HOW TO COMPLETE THIS TASK ▸ The word to look for is "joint". Report every line of the entries below that has it.

(INPUT DATA)

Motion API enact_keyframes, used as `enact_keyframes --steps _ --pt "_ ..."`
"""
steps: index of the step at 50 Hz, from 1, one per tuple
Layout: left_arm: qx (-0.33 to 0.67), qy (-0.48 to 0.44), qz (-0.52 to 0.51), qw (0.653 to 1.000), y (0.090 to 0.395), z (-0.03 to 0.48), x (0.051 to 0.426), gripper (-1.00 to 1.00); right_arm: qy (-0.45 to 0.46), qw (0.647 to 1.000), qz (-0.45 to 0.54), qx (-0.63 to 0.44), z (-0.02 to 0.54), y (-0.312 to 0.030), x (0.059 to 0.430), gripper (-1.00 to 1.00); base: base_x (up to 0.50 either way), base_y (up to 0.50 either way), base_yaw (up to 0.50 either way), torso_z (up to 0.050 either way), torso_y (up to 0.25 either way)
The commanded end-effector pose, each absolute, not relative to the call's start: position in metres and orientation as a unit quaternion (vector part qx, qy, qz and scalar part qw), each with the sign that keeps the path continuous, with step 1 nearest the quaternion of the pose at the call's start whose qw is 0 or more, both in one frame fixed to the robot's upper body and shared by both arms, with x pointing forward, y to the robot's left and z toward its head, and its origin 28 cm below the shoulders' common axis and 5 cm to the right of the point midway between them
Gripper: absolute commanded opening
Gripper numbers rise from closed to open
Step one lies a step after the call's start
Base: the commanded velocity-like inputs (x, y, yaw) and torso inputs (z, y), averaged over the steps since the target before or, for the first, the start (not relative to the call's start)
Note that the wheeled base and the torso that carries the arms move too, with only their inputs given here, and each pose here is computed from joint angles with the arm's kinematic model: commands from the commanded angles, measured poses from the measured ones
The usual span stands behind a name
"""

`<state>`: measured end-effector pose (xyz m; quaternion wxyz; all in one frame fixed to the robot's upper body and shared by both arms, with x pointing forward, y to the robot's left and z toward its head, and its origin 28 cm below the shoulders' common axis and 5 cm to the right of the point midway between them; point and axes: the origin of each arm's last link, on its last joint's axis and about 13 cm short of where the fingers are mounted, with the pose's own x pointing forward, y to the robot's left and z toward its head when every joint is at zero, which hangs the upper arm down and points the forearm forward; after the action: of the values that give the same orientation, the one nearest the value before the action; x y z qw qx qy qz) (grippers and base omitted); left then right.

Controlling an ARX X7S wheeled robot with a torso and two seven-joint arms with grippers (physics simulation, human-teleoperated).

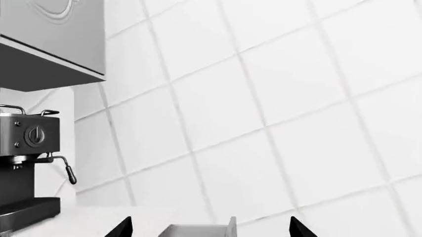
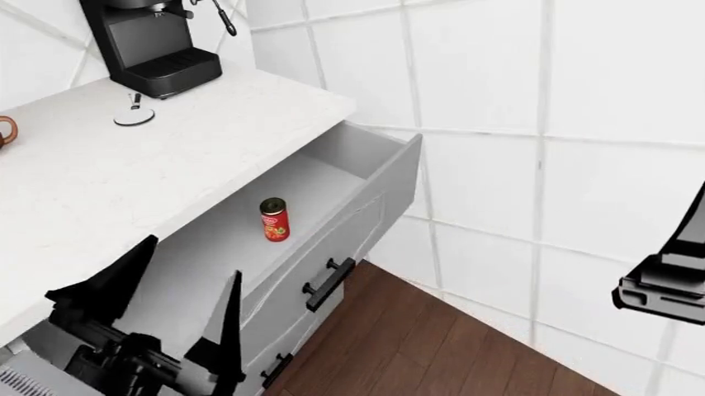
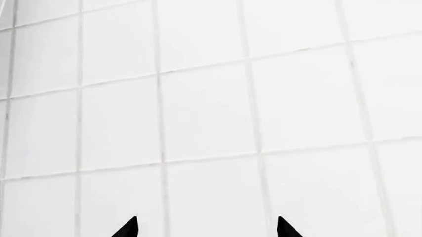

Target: Close the right drawer.

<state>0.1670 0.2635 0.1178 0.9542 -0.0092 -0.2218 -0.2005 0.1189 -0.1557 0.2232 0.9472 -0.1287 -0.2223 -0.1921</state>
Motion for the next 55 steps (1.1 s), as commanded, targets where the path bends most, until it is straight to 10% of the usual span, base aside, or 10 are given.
enact_keyframes --steps 1,55 --pt "-0.012 -0.197 -0.257 0.946 0.248 0.112 0.175 1.00 -0.220 0.948 -0.191 -0.128 0.221 -0.156 0.117 1.00 0.00 0.00 0.00 0.000 0.000" --pt "-0.039 -0.013 -0.444 0.895 0.202 0.044 0.223 1.00 -0.204 0.955 -0.181 -0.120 0.221 -0.154 0.117 1.00 0.00 0.00 0.00 0.000 0.000"
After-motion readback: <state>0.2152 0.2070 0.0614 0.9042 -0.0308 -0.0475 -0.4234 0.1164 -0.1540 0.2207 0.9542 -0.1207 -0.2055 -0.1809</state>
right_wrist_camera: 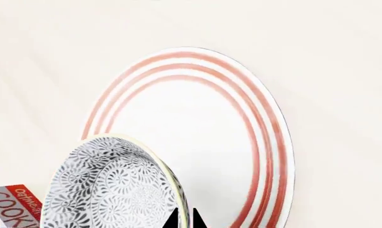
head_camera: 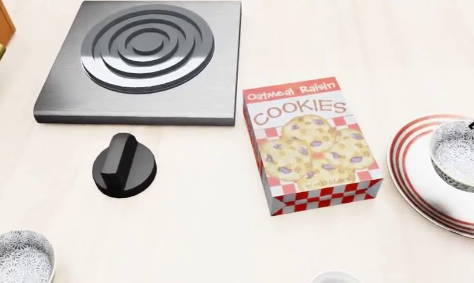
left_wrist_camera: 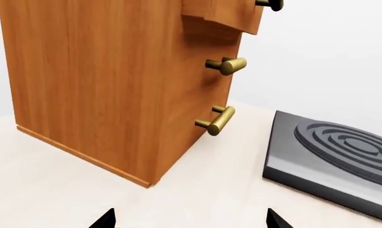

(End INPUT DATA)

EXERCISE RESULT ▸
Note that the wheeled base and the torso that carries the arms move too, with only their inputs given here, and each pose here is computed from joint angles with the arm's kinematic model: commands from the commanded angles, measured poses from the measured ones
`<state>`: measured end-effector pose (xyz m; quaternion wxyz; all in one frame fixed to the robot's upper body and shared by both arms, with x pointing forward, y to the robot's left and z toward its head, and its origin 28 cm below the shoulders' common axis and 5 cm to the right of the point midway between them; point and axes: the origin of each arm's last link, on its last joint's axis and about 13 cm short of where the fingers are mounted, with the pose's own x pointing forward, y to the robot's left and z toward its head when every joint is at zero, which hangs the upper arm down and points the forearm forward; after the action: of the values that give the same orientation, the one nearest the value before the action; x y z qw qx qy qz) (grippers and base omitted); left then right.
Controlling an ARX X7S wheeled robot with a torso and two seven-joint arms with grippers (physics simulation, human-teleoperated).

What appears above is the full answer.